**TASK STATEMENT**
Each entry below is to be duplicated precisely.

*** RECORDS TO USE Section Begins ***

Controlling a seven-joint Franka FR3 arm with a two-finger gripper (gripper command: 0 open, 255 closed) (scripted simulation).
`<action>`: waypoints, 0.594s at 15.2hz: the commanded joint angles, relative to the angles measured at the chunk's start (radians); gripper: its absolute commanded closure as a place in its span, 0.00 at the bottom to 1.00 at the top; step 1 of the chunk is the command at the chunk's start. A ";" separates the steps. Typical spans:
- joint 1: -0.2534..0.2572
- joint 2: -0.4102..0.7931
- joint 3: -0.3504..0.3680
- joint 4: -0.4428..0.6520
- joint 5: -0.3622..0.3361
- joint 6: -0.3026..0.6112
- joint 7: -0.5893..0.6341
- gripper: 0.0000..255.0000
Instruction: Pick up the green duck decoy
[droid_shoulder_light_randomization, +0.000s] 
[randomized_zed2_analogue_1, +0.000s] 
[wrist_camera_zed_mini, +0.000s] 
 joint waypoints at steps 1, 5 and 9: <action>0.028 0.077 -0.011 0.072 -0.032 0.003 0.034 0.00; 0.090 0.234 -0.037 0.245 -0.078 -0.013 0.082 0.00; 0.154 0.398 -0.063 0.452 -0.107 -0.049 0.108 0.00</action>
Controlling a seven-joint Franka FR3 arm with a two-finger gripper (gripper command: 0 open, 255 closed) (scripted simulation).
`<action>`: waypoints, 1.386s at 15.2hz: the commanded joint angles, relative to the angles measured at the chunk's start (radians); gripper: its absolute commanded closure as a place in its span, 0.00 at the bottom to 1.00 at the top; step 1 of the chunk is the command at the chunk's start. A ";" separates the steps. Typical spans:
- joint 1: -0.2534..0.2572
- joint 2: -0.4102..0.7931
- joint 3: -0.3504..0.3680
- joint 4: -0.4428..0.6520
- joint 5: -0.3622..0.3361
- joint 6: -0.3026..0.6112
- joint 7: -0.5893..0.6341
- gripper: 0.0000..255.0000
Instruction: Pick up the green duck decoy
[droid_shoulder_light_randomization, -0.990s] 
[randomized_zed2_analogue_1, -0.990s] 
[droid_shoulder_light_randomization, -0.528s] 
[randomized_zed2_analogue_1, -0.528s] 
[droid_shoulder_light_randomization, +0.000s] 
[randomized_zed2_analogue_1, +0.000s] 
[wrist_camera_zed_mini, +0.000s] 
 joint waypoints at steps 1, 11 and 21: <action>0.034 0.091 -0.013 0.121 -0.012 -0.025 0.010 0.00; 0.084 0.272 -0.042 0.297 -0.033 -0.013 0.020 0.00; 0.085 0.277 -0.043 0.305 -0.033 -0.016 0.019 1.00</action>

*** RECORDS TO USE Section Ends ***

**WRITTEN RESPONSE**
Controlling a seven-joint Franka FR3 arm with a two-finger gripper (gripper command: 0 open, 255 closed) (scripted simulation).
`<action>`: waypoints, 0.594s at 15.2hz: the commanded joint angles, relative to the angles measured at the chunk's start (radians); gripper: its absolute commanded closure as a place in its span, 0.00 at the bottom to 1.00 at the top; step 1 of the chunk is the command at the chunk's start. A ";" separates the steps. Typical spans:
- joint 1: -0.2534..0.2572
- joint 2: -0.4102..0.7931
- joint 3: -0.3504..0.3680
- joint 4: -0.4428..0.6520
- joint 5: -0.3622..0.3361
- joint 6: -0.3026..0.6112
- joint 7: -0.5893..0.6341
- gripper: 0.0000..255.0000
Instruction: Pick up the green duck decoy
[droid_shoulder_light_randomization, +0.000s] 
[randomized_zed2_analogue_1, +0.000s] 
[wrist_camera_zed_mini, +0.000s] 
 joint waypoints at steps 1, 5 and 9: <action>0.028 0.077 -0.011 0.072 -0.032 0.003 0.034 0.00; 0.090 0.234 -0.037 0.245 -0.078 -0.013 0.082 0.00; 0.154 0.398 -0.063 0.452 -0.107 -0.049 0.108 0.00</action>
Controlling a seven-joint Franka FR3 arm with a two-finger gripper (gripper command: 0 open, 255 closed) (scripted simulation).
`<action>`: waypoints, 1.386s at 15.2hz: the commanded joint angles, relative to the angles measured at the chunk's start (radians); gripper: its absolute commanded closure as a place in its span, 0.00 at the bottom to 1.00 at the top; step 1 of the chunk is the command at the chunk's start. A ";" separates the steps. Typical spans:
- joint 1: -0.2534..0.2572
- joint 2: -0.4102..0.7931
- joint 3: -0.3504..0.3680
- joint 4: -0.4428..0.6520
- joint 5: -0.3622..0.3361
- joint 6: -0.3026..0.6112
- joint 7: -0.5893..0.6341
- gripper: 0.0000..255.0000
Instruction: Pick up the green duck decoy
[droid_shoulder_light_randomization, -0.990s] 
[randomized_zed2_analogue_1, -0.990s] 
[droid_shoulder_light_randomization, -0.528s] 
[randomized_zed2_analogue_1, -0.528s] 
[droid_shoulder_light_randomization, +0.000s] 
[randomized_zed2_analogue_1, +0.000s] 
[wrist_camera_zed_mini, +0.000s] 
 joint waypoints at steps 1, 11 and 21: <action>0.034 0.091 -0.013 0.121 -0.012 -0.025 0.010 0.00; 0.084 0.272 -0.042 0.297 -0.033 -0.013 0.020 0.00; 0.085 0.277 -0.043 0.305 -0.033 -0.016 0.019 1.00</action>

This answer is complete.